24 Ağustos 2014 12:08

Toprak altından üstüne!

Devletin, Kürt kimliği inkarına dayalı inatlaşması bir heykelle yine patlak verdi. O heykel, Lice’de PKK’lilerin bulunduğu mezarlığın girişine dikilen Mahsum Korkmaz heykeliydi. Korkmaz, kod adı ile Egid, PKK hareketinin öncü kadrolarından. Elindeki silahıyla verdiği poz, bölgede bir efsane olmuş durumda.

Toprak altından üstüne!
Paylaş

Müge TUZCUOĞLU

Devletin, Kürt kimliği inkarına dayalı inatlaşması bir heykelle yine patlak verdi. O heykel, Lice’de PKK’lilerin bulunduğu mezarlığın girişine dikilen Mahsum Korkmaz heykeliydi. Korkmaz, kod adı ile Egid, PKK hareketinin öncü kadrolarından. Elindeki silahıyla verdiği poz, bölgede bir efsane olmuş durumda.

Ancak bu heykelin dikilişi de yıkılışı da, sadece 30 yıllık savaş psikolojisi ve güç dengeleri ile açıklanamaz. 30 yıl boyunca süren restleşmeler ve psikolojik savaş taktiklerinden çok daha farklı okunmalı. Egid’in heykelini dikme fikrinin hangi tartışmalardan doğduğunu bilmemekle birlikte; bu fikre nereden gelindiğine iyi bakılmalı.

Çünkü Kürtler, Kürt hareketi; heykele, isime, gösterişe meraklı bir hareket değil.
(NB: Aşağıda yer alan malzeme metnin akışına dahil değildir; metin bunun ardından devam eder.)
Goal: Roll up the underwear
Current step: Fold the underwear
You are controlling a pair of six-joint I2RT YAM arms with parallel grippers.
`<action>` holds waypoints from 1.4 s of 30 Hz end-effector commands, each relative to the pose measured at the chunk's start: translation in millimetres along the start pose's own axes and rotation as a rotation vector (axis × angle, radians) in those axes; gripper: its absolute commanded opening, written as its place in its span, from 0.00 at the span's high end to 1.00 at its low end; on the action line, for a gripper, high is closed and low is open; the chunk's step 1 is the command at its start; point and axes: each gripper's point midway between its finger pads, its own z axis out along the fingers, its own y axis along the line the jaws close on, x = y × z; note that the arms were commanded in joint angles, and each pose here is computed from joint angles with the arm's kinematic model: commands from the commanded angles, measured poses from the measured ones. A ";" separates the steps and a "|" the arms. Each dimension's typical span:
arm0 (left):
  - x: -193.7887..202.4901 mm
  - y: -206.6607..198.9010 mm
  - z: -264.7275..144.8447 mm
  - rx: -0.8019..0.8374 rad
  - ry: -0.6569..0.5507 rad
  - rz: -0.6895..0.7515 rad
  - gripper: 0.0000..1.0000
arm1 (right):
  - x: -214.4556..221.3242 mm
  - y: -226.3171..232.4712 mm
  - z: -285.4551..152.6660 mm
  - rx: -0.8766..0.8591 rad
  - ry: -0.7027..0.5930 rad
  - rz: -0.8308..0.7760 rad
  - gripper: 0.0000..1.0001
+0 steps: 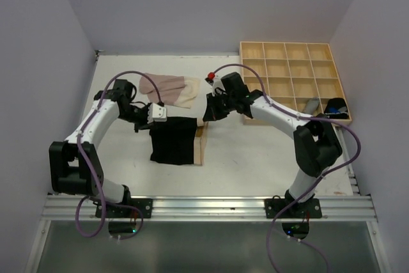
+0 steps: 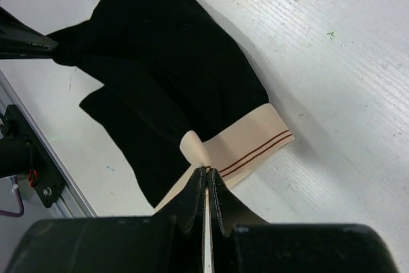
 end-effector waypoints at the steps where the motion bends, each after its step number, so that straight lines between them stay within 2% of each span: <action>1: -5.0 -23.9 -5.0 0.038 -0.030 0.048 1.00 | -1.6 18.7 -19.9 -0.034 -0.025 -0.071 1.00; 8: 9.3 -61.9 -0.1 0.124 -0.006 0.028 1.00 | 26.8 31.2 -18.9 -0.065 0.026 -0.098 1.00; 19: 39.4 -115.7 13.4 0.290 0.038 -0.030 1.00 | 94.0 48.0 2.4 -0.119 0.199 -0.172 1.00; 22: 52.5 -123.4 19.6 0.323 0.067 -0.059 0.86 | 103.5 47.1 7.6 -0.105 0.234 -0.189 1.00; 23: 54.9 -125.1 20.1 0.331 0.073 -0.058 0.67 | 107.6 45.0 10.2 -0.097 0.251 -0.185 1.00; 24: 55.9 -126.7 20.8 0.339 0.073 -0.059 0.58 | 106.4 43.0 9.9 -0.080 0.254 -0.182 0.92; 25: 55.5 -128.6 19.8 0.345 0.073 -0.058 0.52 | 105.8 41.5 9.9 -0.073 0.255 -0.181 0.76; 26: 52.9 -126.3 19.2 0.339 0.065 -0.049 0.42 | 102.3 42.5 6.9 -0.067 0.241 -0.184 0.70; 28: 41.1 -116.9 12.3 0.318 0.048 -0.033 0.40 | 95.0 43.2 2.9 -0.046 0.207 -0.173 0.61; 30: 24.8 -104.0 7.2 0.286 0.005 -0.038 0.40 | 84.0 48.3 -6.9 -0.032 0.160 -0.161 0.60; 33: -3.6 -55.8 -0.3 0.164 -0.070 -0.054 0.41 | 72.9 53.0 -18.5 -0.004 0.100 -0.102 0.62; 35: -12.1 -31.7 -0.5 0.111 -0.092 -0.143 0.43 | 76.1 55.2 -19.3 -0.009 0.083 -0.047 0.72; 36: -12.3 -5.9 3.6 0.034 -0.098 -0.124 0.45 | 72.1 61.0 -19.6 -0.020 0.054 0.019 0.77; 37: -8.0 0.0 9.2 0.020 -0.092 -0.227 0.46 | 77.2 64.3 -16.8 -0.030 0.059 0.045 0.86; 38: -2.1 8.0 12.3 -0.002 -0.074 -0.248 0.50 | 89.2 64.2 -12.2 -0.034 0.087 0.074 0.89; 42: 20.8 33.0 32.5 -0.066 -0.028 -0.346 0.58 | 119.3 67.5 10.3 -0.006 0.160 0.122 0.93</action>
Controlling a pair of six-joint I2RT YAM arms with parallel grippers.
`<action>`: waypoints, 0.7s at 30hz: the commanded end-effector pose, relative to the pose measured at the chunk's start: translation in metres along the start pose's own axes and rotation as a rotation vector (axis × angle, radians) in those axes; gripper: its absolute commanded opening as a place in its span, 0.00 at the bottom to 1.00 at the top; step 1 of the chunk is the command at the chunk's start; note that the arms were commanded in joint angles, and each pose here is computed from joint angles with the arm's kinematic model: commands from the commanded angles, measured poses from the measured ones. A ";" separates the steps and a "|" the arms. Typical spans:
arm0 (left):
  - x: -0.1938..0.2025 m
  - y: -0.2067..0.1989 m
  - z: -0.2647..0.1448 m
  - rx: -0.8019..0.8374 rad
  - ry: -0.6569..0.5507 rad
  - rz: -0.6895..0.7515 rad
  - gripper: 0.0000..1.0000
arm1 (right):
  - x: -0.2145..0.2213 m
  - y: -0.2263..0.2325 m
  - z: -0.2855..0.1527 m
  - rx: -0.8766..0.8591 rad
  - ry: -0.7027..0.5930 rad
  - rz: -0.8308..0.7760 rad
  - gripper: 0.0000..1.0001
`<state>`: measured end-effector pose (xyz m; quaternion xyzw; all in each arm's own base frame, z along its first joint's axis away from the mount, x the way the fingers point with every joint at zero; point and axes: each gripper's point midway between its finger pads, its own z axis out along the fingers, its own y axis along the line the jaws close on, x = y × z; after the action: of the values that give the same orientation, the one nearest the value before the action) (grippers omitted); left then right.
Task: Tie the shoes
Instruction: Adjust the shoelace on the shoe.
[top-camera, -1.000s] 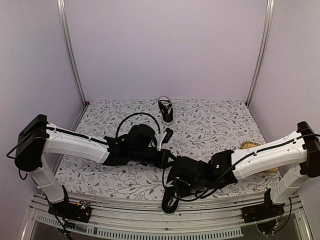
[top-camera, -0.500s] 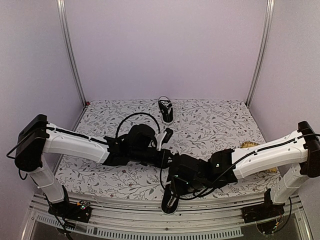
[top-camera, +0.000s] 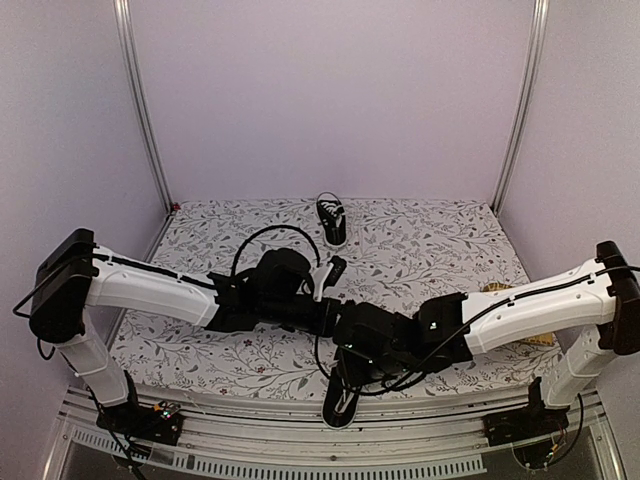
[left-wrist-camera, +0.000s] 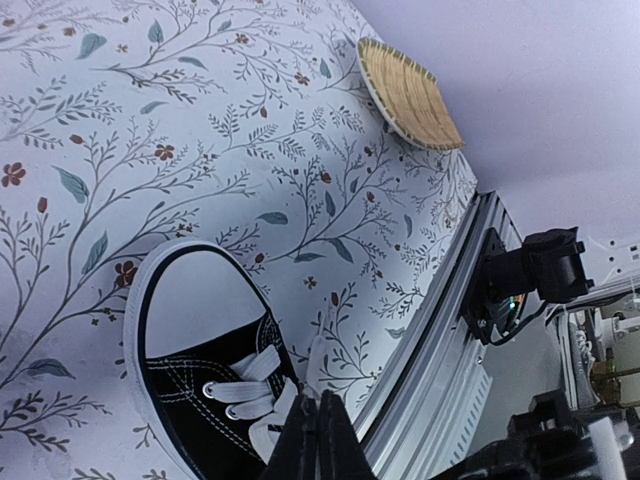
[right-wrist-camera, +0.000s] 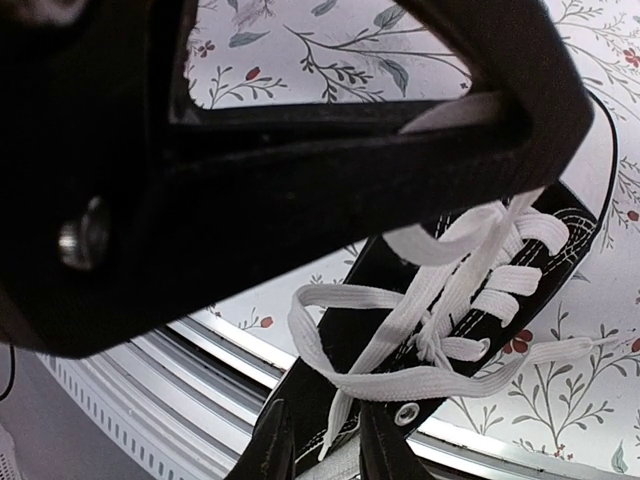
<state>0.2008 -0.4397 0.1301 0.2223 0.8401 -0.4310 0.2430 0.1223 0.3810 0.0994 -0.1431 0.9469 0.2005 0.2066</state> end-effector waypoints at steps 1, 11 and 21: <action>0.003 -0.001 0.002 0.010 -0.008 0.002 0.00 | -0.002 -0.001 0.007 0.042 -0.004 -0.026 0.25; 0.003 -0.001 0.002 0.014 -0.010 -0.001 0.00 | 0.008 -0.017 0.028 0.278 0.017 -0.153 0.25; 0.003 0.000 0.002 0.013 -0.011 0.000 0.00 | 0.025 -0.011 0.042 0.323 0.035 -0.225 0.33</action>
<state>0.2028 -0.4202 0.1002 0.2058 0.8676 -0.3916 0.2270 0.1295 0.3743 0.0618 -0.1763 0.9542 0.0284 0.2402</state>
Yine de müzakerelerin de sürdüğü bir süreçte, 280 gerillanın mezarının önüne, gerilla komutanı heykeli dikmek; ilk kez olan bir şey. Güneyde, ender de olsa buna benzer örnekler olduğu söylenmekte. Ancak Türkiye topraklarında, ilk kez böyle bir şey oluyor. Mehmed Uzun, Musa Anter, Orhan Doğan gibi siyaset ve sanatta öne çıkan Kürtlerin fotoğraf, büst veya park ve kültür merkezi isimlendirmelerinde karşımıza çıktığını gördük. Roboskî katliamı gibi katliamlar, Uğur Kaymaz ve diğer öldürülen çocuklar için yapılan kimi anıtlar da mevcut. Mahsum Korkmaz ise bir gerilla olarak, Diyarbakır’da, bir heykel ile “anılmak”, “ölümsüzleştirilmek”, “somutlaştırılmak” istendi.

Bu, bir adım olarak değerlendirilmeli. Heykeller, anıtlar, mekanların anlamı veya büyüklüğünden ziyade, atfedileceği kişiler veya olayların halk nezdinde ne kadar sahiplenildiği ve değer verildiği daha dikkate değer. Yine de Kürt hareketinin, bir gerilla komutanını, bir heykel olarak karşısında görme isteği de dikkat çekici. Çünkü gerilla, şehirde; mezarlıklarda duruyor. Yani toprağın altında! Tıpkı 30 yıl önce gizlenen dil, saklanan kimlik, üstü kapatılan kültürler gibi… Toprağın altında! Görünmez! Ancak Kürtler artık toprağın üstünü istiyor. Gizlice “Kürt” dememek, saklanarak siyaset yapmamak, lafı evirip çevirmeden “Kürt’üz” demek! Bu artık oluyor! Bir cumhurbaşkanı adayı bile çıkarıldı! Ancak Kürtler sadece bu değil.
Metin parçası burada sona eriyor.